Brief
In the data below, count every line that holds the string "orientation" and reply with the number alone.

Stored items
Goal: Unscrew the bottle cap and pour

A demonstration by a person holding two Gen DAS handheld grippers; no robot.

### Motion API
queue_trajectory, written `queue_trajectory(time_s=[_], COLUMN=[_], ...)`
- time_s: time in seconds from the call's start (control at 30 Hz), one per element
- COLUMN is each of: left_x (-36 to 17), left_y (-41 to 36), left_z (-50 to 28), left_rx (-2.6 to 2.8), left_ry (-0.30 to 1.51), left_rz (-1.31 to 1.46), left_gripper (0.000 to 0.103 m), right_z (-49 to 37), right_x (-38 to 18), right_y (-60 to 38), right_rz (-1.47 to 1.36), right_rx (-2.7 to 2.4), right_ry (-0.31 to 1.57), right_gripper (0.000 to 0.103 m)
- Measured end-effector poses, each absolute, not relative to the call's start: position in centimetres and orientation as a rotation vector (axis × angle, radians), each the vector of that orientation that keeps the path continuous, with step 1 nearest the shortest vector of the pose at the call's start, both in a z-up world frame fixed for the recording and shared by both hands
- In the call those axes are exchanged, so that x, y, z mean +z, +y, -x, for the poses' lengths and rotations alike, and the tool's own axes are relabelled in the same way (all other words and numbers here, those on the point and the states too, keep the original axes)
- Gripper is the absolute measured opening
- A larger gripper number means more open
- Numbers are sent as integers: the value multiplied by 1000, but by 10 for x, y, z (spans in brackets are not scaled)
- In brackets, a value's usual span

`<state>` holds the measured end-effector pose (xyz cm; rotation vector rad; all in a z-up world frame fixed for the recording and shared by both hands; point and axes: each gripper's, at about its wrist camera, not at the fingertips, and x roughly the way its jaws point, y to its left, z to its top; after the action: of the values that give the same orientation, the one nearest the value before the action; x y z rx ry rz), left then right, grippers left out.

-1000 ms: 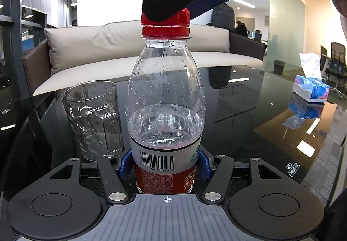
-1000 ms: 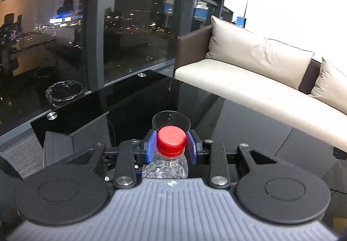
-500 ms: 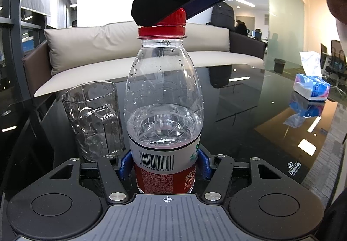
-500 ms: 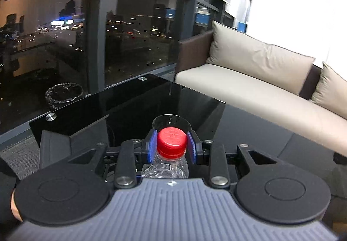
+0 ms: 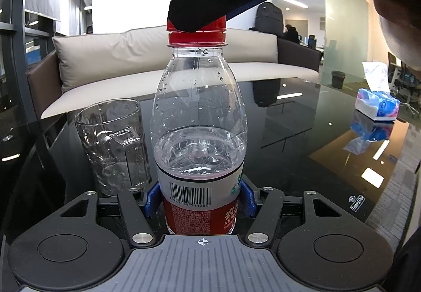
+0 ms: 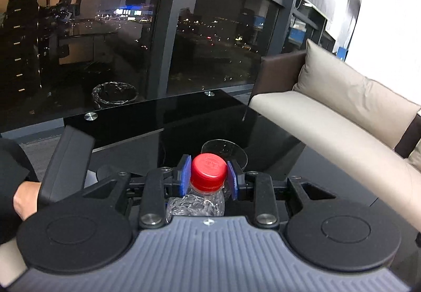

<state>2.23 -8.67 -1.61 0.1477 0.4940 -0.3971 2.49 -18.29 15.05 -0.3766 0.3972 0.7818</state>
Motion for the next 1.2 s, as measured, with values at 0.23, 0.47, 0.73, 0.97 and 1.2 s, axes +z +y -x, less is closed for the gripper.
queue_trajectory(time_s=[0.23, 0.47, 0.73, 0.97, 1.2], left_x=[-16, -16, -16, -16, -16], left_y=[-84, -83, -85, -86, -85], left_z=[-22, -22, -22, -22, -23], left_rx=[-395, -396, -396, -401, -397], left_ry=[496, 497, 491, 489, 489], left_rz=[-144, -144, -158, -161, -155], left_gripper=[55, 55, 55, 56, 55], right_z=[-14, -13, -21, -36, -31], right_x=[148, 142, 140, 141, 151], right_y=[-174, -164, -170, -187, -176], right_rz=[246, 201, 275, 401, 342], right_rx=[624, 561, 668, 870, 727], right_ry=[417, 402, 374, 330, 382], right_gripper=[33, 33, 32, 31, 32])
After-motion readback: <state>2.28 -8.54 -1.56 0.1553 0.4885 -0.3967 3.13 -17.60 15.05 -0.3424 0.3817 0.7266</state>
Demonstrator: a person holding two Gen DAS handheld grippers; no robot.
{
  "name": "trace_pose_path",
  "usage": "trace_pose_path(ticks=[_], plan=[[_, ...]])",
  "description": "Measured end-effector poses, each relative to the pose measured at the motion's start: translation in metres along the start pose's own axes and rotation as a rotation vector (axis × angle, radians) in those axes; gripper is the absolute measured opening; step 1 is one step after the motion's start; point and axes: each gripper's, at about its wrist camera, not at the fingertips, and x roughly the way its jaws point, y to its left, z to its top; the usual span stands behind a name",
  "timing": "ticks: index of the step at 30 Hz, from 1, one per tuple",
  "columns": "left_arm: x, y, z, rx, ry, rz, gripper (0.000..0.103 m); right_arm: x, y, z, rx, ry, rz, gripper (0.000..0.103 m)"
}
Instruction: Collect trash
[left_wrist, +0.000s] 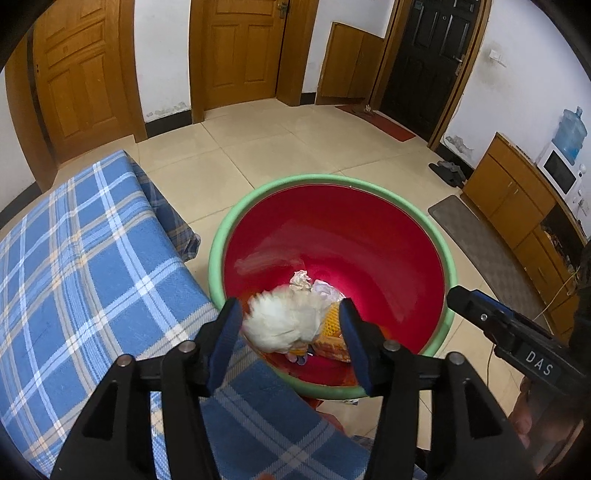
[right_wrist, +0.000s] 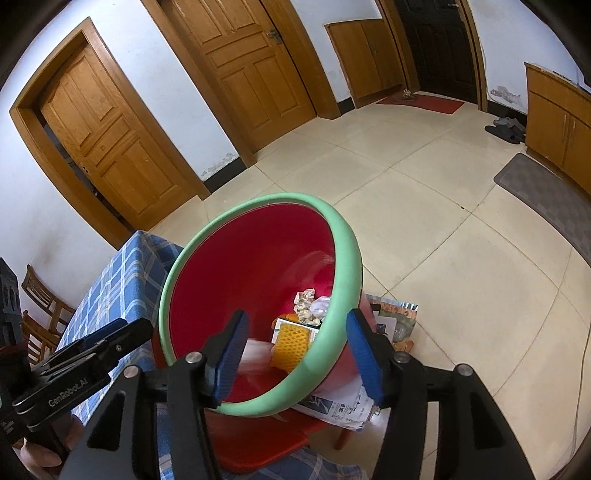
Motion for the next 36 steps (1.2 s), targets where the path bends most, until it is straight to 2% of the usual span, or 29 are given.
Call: trace_pose_path(ticks=[3,8,15,25,36], plan=[[-0.004,0.001,-0.001,-0.004,-0.008,0.002,0.057,-0.001,0.002,-0.001,-0.006,0.002,0.002,0.061],[-0.014,0.007,-0.004,-0.040,-0.014,0.002,0.057,-0.004,0.012,-0.004,-0.034,0.004,0.015,0.071],[-0.034,0.022,-0.012,-0.102,-0.024,0.037,0.057,-0.011,0.038,-0.010,-0.091,0.010,0.050,0.078],[-0.079,0.055,-0.031,-0.222,-0.083,0.131,0.057,-0.024,0.078,-0.024,-0.172,0.015,0.107,0.092],[-0.129,0.095,-0.066,-0.341,-0.136,0.262,0.057,-0.049,0.120,-0.043,-0.252,-0.017,0.172,0.098]])
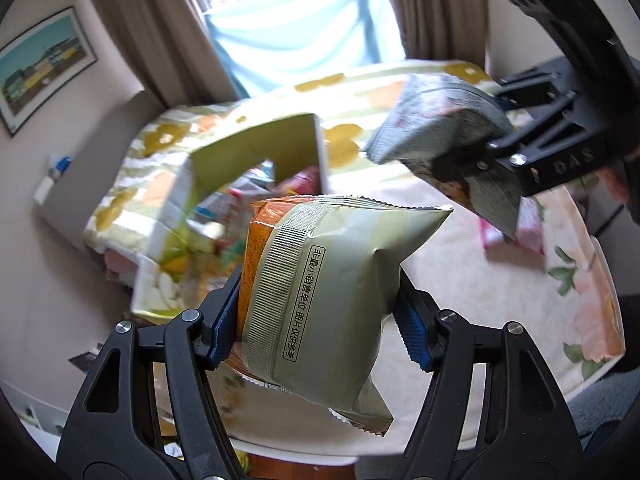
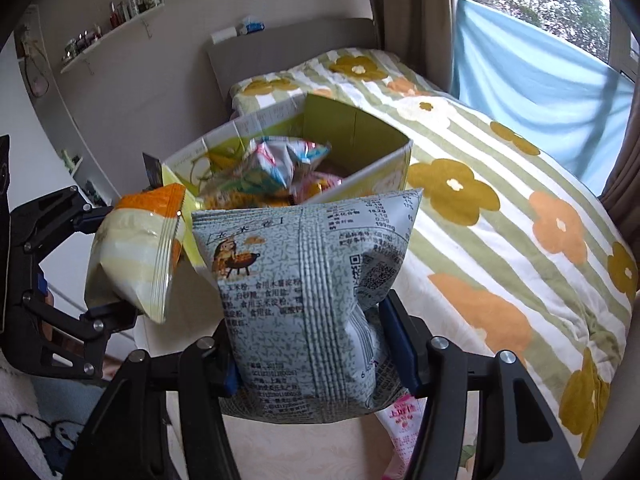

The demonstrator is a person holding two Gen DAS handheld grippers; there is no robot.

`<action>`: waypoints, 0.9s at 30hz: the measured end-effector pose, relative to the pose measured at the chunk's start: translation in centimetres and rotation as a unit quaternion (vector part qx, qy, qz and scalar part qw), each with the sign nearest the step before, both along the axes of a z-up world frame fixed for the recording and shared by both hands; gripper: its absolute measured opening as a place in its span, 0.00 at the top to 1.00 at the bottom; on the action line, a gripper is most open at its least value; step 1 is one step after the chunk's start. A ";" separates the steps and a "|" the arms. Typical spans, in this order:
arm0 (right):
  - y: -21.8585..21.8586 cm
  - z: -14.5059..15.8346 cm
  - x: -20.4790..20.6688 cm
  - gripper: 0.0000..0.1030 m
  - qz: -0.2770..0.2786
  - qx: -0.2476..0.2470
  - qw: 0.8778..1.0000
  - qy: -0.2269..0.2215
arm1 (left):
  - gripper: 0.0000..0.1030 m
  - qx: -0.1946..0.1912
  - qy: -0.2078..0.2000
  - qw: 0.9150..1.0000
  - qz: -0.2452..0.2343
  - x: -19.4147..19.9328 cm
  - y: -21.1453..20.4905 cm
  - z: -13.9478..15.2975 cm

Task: Organize snacks
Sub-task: 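Carry the cream-orange packet and grey printed bag over the box with both tools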

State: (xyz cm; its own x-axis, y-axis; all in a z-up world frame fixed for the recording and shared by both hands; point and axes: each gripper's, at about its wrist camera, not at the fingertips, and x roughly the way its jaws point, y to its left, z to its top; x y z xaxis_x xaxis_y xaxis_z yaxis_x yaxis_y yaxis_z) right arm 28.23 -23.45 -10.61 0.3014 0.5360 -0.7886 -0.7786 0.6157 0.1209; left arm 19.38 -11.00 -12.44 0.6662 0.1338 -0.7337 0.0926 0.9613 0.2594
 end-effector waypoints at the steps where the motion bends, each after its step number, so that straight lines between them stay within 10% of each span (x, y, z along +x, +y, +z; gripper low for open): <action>1: 0.5 0.5 0.0 0.47 -0.004 0.002 1.000 -0.004 | 0.37 0.000 -0.006 1.000 0.006 0.3 0.9 0.4; 15: 9.4 3.9 3.0 0.47 -0.094 0.060 0.994 0.008 | 0.37 -0.054 0.007 0.998 0.024 8.7 15.9 3.6; 27: 13.6 2.8 5.3 0.47 -0.189 0.067 0.978 0.050 | 0.37 -0.106 0.112 0.988 -0.013 17.0 21.5 -2.7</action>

Your solution
2